## WHAT YOU WILL DO
Your answer must match the data word for word.

## SUPPLIED INFORMATION
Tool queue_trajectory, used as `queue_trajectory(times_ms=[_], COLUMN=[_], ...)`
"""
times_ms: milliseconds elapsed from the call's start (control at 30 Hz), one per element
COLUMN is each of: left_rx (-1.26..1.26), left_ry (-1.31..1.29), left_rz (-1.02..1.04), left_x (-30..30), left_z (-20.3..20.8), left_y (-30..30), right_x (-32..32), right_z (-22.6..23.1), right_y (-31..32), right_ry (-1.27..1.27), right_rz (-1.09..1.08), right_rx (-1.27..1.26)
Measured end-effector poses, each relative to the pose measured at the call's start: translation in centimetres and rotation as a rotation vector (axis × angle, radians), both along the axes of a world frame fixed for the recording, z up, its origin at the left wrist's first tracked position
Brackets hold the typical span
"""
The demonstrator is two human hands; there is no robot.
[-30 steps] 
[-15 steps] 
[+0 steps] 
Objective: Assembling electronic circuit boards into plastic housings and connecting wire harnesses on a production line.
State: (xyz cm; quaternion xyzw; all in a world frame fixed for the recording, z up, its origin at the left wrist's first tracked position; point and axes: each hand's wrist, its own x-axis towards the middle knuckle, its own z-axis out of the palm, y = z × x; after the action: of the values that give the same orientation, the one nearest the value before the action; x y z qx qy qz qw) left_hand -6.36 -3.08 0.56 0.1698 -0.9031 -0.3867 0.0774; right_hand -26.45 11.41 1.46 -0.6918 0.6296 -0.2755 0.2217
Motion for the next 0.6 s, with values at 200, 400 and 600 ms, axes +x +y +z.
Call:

## ANSWER TO THE EXERCISE
Tool queue_trajectory, used as `queue_trajectory(times_ms=[_], COLUMN=[_], ...)`
"""
times_ms: milliseconds elapsed from the call's start (control at 30 Hz), one per element
COLUMN is each of: left_rx (-1.26..1.26), left_ry (-1.31..1.29), left_rz (-1.02..1.04), left_x (-30..30), left_z (-20.3..20.8), left_y (-30..30), right_x (-32..32), right_z (-22.6..23.1), right_y (-31..32), right_ry (-1.27..1.27), right_rz (-1.09..1.08), right_rx (-1.27..1.26)
Measured end-effector poses, each relative to the pose measured at the call's start: translation in centimetres and rotation as a rotation vector (axis × angle, radians), both along the axes of a world frame fixed for the recording, z up, its origin at the left wrist's first tracked position
Brackets hold the typical span
"""
The demonstrator is two human hands; there is no robot.
[-30 steps] 
[-15 steps] 
[+0 steps] 
Objective: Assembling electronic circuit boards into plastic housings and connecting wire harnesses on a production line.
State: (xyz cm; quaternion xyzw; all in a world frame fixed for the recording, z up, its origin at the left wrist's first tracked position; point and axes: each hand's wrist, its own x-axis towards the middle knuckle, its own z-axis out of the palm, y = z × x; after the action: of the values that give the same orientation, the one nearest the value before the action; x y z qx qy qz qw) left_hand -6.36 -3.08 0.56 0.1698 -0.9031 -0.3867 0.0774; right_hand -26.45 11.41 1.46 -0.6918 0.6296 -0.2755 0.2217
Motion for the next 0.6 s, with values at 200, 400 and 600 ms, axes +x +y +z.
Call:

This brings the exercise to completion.